*WORK TO COMPLETE:* The answer should be a single number: how many lines of the entries below hold the word "result".

*SOURCE MATERIAL:*
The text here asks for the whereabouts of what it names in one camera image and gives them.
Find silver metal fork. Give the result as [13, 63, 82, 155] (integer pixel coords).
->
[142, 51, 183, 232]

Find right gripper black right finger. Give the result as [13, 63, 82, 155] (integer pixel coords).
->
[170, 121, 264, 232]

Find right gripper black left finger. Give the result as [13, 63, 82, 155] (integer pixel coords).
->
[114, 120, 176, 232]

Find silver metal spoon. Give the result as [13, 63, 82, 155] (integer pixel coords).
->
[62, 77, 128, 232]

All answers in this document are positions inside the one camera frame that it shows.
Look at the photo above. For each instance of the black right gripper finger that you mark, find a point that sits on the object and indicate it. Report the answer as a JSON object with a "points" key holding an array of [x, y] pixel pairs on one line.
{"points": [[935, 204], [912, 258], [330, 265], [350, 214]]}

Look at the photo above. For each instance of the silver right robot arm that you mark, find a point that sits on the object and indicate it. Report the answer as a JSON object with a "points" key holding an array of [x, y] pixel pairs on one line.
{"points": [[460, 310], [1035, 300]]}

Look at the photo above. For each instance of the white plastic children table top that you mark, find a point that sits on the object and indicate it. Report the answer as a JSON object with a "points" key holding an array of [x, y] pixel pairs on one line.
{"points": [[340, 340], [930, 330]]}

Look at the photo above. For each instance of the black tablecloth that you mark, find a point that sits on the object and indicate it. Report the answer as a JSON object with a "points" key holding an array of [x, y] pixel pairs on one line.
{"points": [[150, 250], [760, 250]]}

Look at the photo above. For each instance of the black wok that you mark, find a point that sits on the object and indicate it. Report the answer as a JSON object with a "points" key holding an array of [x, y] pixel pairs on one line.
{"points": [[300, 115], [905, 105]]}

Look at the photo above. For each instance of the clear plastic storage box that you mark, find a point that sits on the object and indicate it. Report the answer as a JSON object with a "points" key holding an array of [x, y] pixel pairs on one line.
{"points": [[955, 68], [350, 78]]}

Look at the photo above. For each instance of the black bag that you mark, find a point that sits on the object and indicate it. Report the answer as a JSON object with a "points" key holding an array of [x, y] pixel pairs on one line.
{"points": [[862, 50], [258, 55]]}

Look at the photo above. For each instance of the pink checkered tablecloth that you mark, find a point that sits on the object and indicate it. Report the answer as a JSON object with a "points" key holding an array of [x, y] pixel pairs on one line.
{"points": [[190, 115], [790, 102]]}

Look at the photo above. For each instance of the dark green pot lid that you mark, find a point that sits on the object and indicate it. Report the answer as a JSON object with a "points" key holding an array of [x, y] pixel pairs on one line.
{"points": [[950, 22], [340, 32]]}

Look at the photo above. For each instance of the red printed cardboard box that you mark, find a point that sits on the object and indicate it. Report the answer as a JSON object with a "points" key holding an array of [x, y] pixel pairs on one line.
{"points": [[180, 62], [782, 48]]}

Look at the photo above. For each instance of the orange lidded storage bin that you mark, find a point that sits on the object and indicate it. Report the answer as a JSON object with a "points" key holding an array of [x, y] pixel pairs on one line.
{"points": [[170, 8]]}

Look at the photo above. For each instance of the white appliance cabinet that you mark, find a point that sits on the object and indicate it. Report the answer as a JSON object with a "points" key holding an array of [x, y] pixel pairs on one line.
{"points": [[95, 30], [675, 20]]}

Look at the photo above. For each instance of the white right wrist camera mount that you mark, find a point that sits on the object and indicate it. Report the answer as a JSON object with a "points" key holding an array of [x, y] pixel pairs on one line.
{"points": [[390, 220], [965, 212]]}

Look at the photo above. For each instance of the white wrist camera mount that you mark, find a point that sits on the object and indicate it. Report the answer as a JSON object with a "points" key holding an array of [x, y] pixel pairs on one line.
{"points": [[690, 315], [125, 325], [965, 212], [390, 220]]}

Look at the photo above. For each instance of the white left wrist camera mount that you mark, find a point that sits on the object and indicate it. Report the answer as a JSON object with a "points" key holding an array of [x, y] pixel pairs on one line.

*TASK SOLUTION:* 4